Biologische of mechanische omstandigheden tijdens het helingsproces beïnvloeden botheling.
Zo heeft mechanische belasting een direct effect op de cel- en weefseldifferentiatie. Dit proces
heet mechanoregulatie. Mechanische belasting wordt tijdens fractuurheling meestal niet op
cel- maar op orgaanniveau beschreven, bijvoorbeeld als afstand en frictie tussen de botdelen.
De vertaalslag van deze globale factoren naar lokale spanningen en rekken in het weefsel die
de differentiatie van cellen beïnvloedt, vereist numerieke modellen. Diverse hypothetische
algoritmen zijn gebruikt om te verklaren hoe deze lokale spanningen en rekken de
weefseldifferentiatie beïnvloeden. Het toepassingsgebied van dergelijke algoritmen is zeer
groot. Ze kunnen helpen bij het ontrafelen van basisprincipes van cel- en weefseldifferentiatie,
het optimaliseren van implantaten en het zoeken naar potentiële behandelingen voor niethelende botbreuken of andere aandoeningen waarbij botvorming een rol speelt. Echter, een
correcte voorspelling van het botvormingsproces vereist een degelijke validatie van deze
computermodellen.
In dit proefschrift zijn verschillende mechanoregulatie algoritmen onderzocht en gevalideerd.
Daartoe zijn voorspellingen op basis van in de literatuur beschreven algoritmen vergeleken
met experimentele resultaten, onvolkomenheden in de voorspellingen geïdentificeerd, en
verbeteringen voorgesteld.

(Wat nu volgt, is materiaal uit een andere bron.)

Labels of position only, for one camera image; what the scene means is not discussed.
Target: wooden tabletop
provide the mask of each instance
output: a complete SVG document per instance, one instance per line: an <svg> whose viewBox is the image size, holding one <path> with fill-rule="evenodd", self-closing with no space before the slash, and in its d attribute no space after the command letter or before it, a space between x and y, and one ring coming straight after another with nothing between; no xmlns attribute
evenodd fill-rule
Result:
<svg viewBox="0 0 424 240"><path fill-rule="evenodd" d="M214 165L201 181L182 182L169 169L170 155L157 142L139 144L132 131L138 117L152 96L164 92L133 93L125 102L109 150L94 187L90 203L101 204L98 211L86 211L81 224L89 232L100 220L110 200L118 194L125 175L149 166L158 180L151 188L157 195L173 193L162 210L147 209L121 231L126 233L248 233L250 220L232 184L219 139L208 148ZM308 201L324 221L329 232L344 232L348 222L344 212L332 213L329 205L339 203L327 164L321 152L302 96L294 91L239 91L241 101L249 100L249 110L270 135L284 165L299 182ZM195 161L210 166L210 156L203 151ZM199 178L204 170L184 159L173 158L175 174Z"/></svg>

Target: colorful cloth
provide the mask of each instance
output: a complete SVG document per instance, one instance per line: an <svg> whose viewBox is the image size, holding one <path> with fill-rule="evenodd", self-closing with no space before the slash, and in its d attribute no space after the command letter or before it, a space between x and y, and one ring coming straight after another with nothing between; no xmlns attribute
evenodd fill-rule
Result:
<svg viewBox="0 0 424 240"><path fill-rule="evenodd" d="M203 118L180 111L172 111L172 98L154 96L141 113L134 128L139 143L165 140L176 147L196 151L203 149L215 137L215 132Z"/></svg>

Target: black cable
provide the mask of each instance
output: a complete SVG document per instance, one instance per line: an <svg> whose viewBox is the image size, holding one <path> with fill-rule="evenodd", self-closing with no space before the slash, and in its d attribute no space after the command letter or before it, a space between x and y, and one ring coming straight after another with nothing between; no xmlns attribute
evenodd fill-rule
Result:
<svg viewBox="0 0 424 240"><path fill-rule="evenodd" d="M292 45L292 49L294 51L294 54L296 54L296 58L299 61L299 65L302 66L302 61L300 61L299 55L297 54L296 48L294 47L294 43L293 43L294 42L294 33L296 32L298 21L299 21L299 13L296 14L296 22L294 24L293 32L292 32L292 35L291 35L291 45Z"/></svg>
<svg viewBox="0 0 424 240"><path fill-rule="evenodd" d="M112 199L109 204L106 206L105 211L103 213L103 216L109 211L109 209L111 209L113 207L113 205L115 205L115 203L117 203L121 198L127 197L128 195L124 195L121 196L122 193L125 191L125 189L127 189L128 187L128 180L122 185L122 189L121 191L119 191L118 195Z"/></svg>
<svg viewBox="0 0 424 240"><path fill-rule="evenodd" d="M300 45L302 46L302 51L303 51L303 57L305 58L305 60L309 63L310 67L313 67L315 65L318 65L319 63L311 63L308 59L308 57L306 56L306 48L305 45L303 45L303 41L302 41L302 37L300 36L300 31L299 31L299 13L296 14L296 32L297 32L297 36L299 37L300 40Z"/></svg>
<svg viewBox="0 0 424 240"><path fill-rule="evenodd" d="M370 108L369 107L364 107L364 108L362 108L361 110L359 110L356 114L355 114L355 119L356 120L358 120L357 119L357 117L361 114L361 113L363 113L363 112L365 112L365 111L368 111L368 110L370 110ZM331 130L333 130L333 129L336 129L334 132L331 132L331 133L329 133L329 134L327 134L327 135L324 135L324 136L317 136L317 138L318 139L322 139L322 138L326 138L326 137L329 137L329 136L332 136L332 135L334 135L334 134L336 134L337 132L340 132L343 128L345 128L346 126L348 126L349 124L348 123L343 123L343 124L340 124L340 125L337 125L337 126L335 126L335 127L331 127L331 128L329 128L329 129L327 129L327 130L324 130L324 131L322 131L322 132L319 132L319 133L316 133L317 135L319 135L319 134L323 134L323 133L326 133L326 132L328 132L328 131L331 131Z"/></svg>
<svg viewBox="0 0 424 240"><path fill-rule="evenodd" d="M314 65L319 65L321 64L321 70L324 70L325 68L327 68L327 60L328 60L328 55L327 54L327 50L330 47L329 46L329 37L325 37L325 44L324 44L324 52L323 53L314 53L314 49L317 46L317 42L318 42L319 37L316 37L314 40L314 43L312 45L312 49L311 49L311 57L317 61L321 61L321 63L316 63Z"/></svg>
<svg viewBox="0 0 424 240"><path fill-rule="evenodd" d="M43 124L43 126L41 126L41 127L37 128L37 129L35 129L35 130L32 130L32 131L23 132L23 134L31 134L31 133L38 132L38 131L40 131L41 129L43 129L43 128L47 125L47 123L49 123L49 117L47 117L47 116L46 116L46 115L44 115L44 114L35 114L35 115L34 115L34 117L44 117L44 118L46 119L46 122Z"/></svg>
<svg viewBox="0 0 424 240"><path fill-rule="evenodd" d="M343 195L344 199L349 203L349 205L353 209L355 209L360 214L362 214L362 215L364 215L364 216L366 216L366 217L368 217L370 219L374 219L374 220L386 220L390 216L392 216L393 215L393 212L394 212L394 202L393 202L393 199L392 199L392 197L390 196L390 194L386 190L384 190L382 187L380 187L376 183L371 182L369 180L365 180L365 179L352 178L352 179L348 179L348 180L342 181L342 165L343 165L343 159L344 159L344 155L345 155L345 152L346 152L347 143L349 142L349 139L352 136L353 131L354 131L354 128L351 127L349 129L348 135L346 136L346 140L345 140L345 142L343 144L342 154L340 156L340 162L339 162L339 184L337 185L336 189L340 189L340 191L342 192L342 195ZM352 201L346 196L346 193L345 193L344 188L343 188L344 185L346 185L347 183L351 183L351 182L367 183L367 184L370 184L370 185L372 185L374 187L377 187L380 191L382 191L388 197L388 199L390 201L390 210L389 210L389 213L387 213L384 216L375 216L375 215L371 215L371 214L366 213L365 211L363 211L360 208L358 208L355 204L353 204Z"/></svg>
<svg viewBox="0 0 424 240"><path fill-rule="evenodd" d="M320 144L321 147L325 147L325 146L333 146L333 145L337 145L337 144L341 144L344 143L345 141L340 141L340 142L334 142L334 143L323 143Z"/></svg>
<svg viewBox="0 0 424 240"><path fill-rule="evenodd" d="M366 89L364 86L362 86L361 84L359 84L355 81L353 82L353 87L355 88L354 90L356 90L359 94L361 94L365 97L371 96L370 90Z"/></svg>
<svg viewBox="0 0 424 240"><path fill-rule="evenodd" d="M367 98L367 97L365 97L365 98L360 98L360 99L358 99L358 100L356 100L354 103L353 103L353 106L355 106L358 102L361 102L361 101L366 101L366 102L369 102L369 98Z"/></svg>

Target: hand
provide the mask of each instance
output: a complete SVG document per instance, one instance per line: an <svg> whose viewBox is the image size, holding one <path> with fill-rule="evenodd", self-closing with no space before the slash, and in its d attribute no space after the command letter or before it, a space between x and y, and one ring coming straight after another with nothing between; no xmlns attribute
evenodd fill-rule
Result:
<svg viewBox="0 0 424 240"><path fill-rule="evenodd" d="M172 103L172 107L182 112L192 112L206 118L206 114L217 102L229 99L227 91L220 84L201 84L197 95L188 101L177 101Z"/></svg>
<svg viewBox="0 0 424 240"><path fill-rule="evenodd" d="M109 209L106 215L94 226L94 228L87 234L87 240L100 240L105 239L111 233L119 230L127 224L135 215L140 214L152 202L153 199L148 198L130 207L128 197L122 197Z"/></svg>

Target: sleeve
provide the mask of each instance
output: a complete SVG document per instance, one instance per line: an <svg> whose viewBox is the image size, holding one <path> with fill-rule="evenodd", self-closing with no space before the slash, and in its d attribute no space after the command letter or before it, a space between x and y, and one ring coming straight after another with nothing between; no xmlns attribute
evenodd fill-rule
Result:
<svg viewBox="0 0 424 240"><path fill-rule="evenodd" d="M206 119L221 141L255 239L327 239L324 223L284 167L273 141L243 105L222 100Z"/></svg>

De onderliggende hypothese van al deze algoritmen is dat cellen
als sensoren functioneren tijdens de fractuurheling. Ze registreren de mechanische belasting en
gebruiken die informatie om de weefseldifferentiatie te sturen door te prolifereren,
differentiëren of apoptotisch te worden en door hun extracellulaire matrix aan te passen.

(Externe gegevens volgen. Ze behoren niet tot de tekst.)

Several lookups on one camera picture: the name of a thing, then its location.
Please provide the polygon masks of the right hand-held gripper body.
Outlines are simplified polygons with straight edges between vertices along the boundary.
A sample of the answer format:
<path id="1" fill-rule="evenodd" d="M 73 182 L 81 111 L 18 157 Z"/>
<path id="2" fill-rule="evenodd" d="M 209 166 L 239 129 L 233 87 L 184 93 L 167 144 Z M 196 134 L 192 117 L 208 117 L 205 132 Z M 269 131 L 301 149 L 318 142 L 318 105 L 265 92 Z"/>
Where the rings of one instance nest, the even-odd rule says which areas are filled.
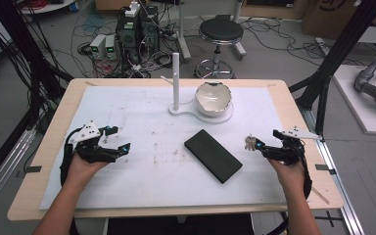
<path id="1" fill-rule="evenodd" d="M 322 137 L 318 134 L 304 130 L 297 126 L 289 130 L 281 130 L 288 139 L 281 141 L 281 147 L 271 147 L 268 159 L 283 162 L 285 165 L 293 165 L 301 161 L 305 156 L 304 139 L 321 140 Z"/>

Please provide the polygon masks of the bunch of metal keys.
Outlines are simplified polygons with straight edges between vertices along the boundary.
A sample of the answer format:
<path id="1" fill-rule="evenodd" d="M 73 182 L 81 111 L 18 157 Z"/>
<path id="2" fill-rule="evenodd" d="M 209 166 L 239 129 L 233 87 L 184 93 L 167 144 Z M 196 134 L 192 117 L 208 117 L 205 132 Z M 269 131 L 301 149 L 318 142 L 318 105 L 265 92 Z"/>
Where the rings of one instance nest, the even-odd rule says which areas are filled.
<path id="1" fill-rule="evenodd" d="M 245 138 L 245 149 L 249 151 L 255 151 L 257 149 L 257 138 L 255 136 L 249 135 Z"/>

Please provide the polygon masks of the person's left hand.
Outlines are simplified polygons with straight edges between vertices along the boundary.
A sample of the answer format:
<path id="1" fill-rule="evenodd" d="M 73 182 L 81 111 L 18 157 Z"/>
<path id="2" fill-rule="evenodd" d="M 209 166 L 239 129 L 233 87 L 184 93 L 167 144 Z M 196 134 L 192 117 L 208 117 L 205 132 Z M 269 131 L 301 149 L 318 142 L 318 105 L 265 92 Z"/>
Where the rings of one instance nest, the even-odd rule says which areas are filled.
<path id="1" fill-rule="evenodd" d="M 74 153 L 70 163 L 65 186 L 77 192 L 82 192 L 93 176 L 107 163 L 89 163 L 83 160 L 78 153 Z"/>

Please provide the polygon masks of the person's right hand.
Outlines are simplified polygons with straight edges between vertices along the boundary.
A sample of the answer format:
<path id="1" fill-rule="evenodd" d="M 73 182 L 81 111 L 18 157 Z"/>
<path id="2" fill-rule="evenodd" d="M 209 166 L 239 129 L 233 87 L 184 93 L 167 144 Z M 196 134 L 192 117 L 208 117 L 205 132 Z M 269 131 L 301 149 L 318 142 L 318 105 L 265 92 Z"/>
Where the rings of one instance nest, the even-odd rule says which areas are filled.
<path id="1" fill-rule="evenodd" d="M 278 180 L 287 198 L 292 196 L 304 197 L 304 169 L 300 164 L 284 165 L 275 160 L 269 160 L 277 173 Z"/>

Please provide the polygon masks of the wooden table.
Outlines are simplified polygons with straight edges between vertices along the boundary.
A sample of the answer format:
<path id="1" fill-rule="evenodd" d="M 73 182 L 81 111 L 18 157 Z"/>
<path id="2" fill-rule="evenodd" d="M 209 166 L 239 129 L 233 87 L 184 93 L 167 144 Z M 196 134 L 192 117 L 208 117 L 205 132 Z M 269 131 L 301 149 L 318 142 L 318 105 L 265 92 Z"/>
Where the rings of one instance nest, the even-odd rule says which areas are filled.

In het eerste deel van deze studie werden bestaande en nieuwe mechanoregulatie algoritmen
geïmplementeerd in een numeriek model om het normale fractuurhelingsproces onder axiale
belasting te voorspellen. Hoewel de algoritmen verschillende biofysische stimuli als
uitgangspunt hadden, bleken alle in staat om normale botheling te voorspellen (Hoofdstuk 3).

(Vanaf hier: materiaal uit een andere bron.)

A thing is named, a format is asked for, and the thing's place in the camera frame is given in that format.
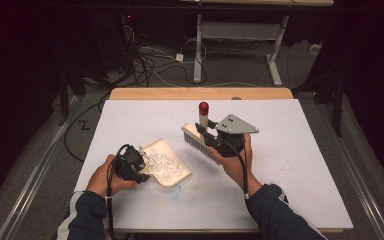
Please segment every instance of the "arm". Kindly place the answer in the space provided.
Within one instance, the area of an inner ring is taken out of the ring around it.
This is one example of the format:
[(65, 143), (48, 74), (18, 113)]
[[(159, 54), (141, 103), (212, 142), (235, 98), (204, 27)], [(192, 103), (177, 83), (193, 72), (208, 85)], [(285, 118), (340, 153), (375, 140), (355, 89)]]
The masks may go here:
[[(96, 169), (86, 191), (73, 194), (67, 216), (53, 239), (105, 239), (102, 220), (107, 216), (107, 207), (104, 197), (107, 192), (107, 170), (114, 158), (109, 155), (105, 163)], [(118, 177), (111, 182), (113, 194), (135, 185), (133, 181)]]
[[(303, 217), (294, 211), (282, 189), (275, 184), (261, 184), (252, 173), (251, 136), (245, 134), (245, 149), (240, 153), (247, 163), (248, 210), (258, 224), (263, 240), (268, 239), (325, 239)], [(226, 174), (243, 189), (242, 167), (237, 157), (223, 158), (214, 148), (211, 156), (223, 165)]]

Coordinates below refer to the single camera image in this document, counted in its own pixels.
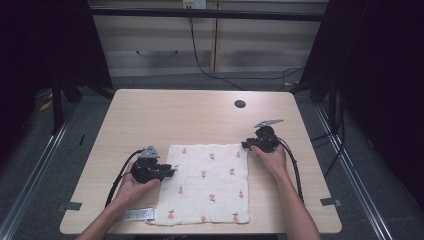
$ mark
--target white cloth
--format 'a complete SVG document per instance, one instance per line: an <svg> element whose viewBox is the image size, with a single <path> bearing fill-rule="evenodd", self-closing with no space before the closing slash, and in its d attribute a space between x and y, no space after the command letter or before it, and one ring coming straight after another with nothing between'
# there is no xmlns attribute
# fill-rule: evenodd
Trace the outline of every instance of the white cloth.
<svg viewBox="0 0 424 240"><path fill-rule="evenodd" d="M156 225L248 223L247 151L241 144L172 145L176 169L162 182Z"/></svg>

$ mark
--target forearm
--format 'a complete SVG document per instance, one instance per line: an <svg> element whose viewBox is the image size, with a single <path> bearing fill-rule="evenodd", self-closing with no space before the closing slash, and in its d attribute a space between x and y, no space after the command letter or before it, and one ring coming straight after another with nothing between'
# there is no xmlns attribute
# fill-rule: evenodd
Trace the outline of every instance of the forearm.
<svg viewBox="0 0 424 240"><path fill-rule="evenodd" d="M288 238L320 239L315 222L294 189L287 171L280 169L273 175L280 191Z"/></svg>
<svg viewBox="0 0 424 240"><path fill-rule="evenodd" d="M124 211L123 204L112 201L77 239L102 239Z"/></svg>

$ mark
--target gray carpet floor
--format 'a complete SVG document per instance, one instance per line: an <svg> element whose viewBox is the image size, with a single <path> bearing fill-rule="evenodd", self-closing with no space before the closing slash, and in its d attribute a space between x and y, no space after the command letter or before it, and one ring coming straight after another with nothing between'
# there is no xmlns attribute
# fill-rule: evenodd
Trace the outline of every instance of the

Als validatie werden ze vervolgens gebruikt om een specifiek dierexperiment te simuleren
waarin een botfractuur belast werd met axiale compressie of torsie. Geen van de algoritmen
bleek in staat om de experimenteel waargenomen verdeling van weefseltypen correct te
voorspellen. De beste resultaten werden verkregen met een algoritme waarin
weefseldifferentiatie gestuurd werd door deviatorische rek en vloeistofstroming (Hoofdstuk
4). Verder onderzoek naar dit algoritme bracht aan het licht dat dit algoritme ook de verdeling
163
Samenvatting
van weefsels tijdens diverse stadia van distractie osteogenese kon voorspellen als rekening
werd gehouden met de groei van individuele weefseltypen. Ook veranderingen in het distractie
osteogenese proces bij andere distractiesnelheden of -frequenties werden met dit model goed
voorspeld (Hoofdstuk 5).
In het tweede deel van deze studie werd een nieuw mechanistisch model voor cel activiteit
ontwikkeld waarmee veel tekortkomingen van de eerdere modellen konden worden opgelost.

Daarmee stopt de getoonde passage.